▶ [DIRECTIONS FOR THIS TASK] Set down the data below word for word, and leave the images aside.

▶ [THE DATA]
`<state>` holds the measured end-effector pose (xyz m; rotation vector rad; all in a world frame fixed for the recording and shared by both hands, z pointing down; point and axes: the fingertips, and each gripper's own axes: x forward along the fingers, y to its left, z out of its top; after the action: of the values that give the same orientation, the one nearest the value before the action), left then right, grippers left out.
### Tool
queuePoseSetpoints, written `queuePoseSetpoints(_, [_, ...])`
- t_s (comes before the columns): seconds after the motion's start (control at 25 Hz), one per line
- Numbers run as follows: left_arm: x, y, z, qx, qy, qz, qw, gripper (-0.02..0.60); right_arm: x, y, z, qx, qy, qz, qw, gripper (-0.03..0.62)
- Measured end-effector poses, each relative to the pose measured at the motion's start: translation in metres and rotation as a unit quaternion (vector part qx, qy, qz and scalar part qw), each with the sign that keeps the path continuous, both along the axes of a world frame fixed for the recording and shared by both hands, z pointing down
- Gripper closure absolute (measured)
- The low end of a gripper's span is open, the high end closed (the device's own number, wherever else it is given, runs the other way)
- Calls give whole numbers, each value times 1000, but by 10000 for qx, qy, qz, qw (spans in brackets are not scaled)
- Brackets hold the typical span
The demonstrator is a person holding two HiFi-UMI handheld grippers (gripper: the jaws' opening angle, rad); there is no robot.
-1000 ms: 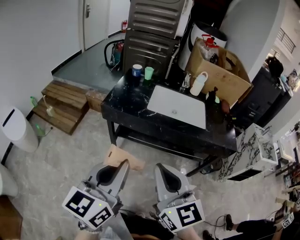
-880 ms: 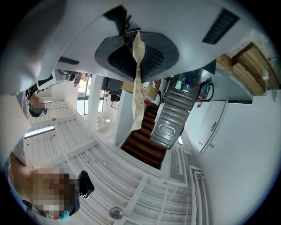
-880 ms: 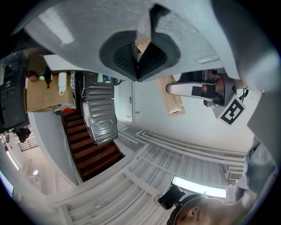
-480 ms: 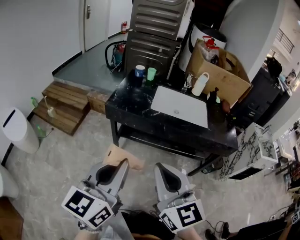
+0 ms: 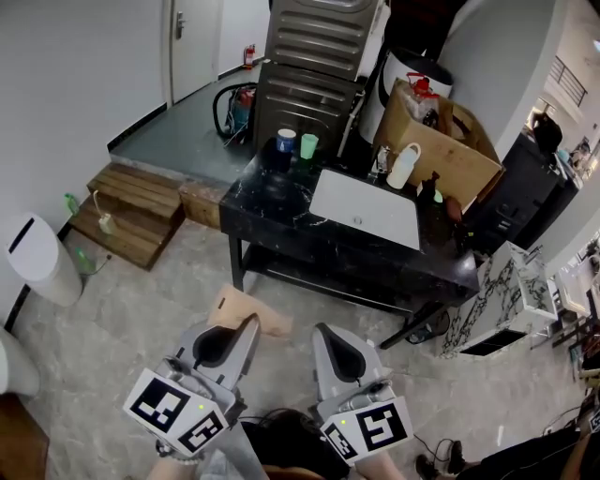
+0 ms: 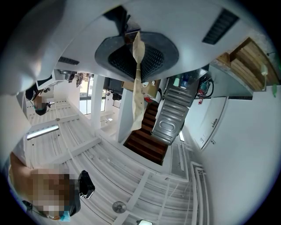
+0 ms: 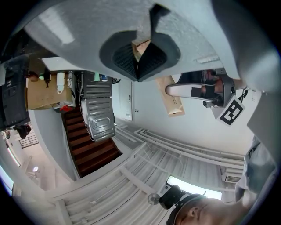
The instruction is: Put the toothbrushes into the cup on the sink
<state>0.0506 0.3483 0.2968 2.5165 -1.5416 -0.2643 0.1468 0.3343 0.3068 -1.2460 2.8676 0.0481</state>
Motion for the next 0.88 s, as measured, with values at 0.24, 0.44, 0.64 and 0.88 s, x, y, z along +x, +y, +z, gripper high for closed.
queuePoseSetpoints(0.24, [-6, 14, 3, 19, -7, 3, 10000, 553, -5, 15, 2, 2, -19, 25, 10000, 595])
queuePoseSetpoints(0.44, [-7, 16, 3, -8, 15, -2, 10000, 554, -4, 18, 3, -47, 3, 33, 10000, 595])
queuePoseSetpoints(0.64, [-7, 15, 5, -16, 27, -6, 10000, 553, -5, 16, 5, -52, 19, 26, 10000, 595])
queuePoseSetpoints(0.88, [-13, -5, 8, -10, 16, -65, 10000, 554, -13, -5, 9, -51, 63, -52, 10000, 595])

▶ [RESULT BELOW]
`<state>` holds the measured end-effector pose (xyz m; rotation vector rad; all in a world frame fixed for the recording and shared by both hands, z pointing down; point and axes: the fingertips, and each gripper's own axes: x forward along the fingers, y to its left, z out of its top; after the action: of the values that give the same orientation, the one nearest the value before the action), left then right, grippers left out.
### Tool
queuePoseSetpoints, written `queuePoseSetpoints(_, [_, ...])`
- t_s (comes before the columns): seconds after the motion's start (control at 25 Hz), one per line
- Numbers run as follows: left_arm: x, y, z, qx, qy, qz, qw, gripper (-0.02..0.60); right_arm: x, y, z, qx, qy, qz, qw, gripper (-0.03..0.62)
- Measured end-effector poses, each relative to the pose measured at the motion's start: translation in metres and rotation as a unit quaternion (vector part qx, qy, qz and scalar part qw), each with the sign that keeps the path continuous, both along the axes of a world frame fixed for the recording and shared by both hands, z pointing down
- Gripper closure absolute (measured)
- The low end of a gripper's span is open, the high end closed (the device's own number, wherever else it is given, runs the other way)
- Calls give whole numbers, each value times 1000, but by 10000 for qx, qy, qz, qw (spans in brackets are not scaled)
- Brackets hold the typical span
The demonstrator is a person holding two HiFi-UMI handheld grippers (gripper: the jaws' opening angle, rad); there is no robot.
-1000 ms: 
-880 ms: 
-880 ms: 
-480 ms: 
+0 ms: 
+0 ms: 
+0 ms: 
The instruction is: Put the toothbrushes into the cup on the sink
<state>0.0506 0.3483 0.2968 2.5165 -1.5416 -0.2643 0.1468 0.3343 0.3068 -1.2460 2.8676 0.0481</state>
Motion for the next 0.88 s, as measured, with values at 0.24, 0.44, 0.64 and 0.88 s, x, y, z along +x, +y, +z, gripper high for closed.
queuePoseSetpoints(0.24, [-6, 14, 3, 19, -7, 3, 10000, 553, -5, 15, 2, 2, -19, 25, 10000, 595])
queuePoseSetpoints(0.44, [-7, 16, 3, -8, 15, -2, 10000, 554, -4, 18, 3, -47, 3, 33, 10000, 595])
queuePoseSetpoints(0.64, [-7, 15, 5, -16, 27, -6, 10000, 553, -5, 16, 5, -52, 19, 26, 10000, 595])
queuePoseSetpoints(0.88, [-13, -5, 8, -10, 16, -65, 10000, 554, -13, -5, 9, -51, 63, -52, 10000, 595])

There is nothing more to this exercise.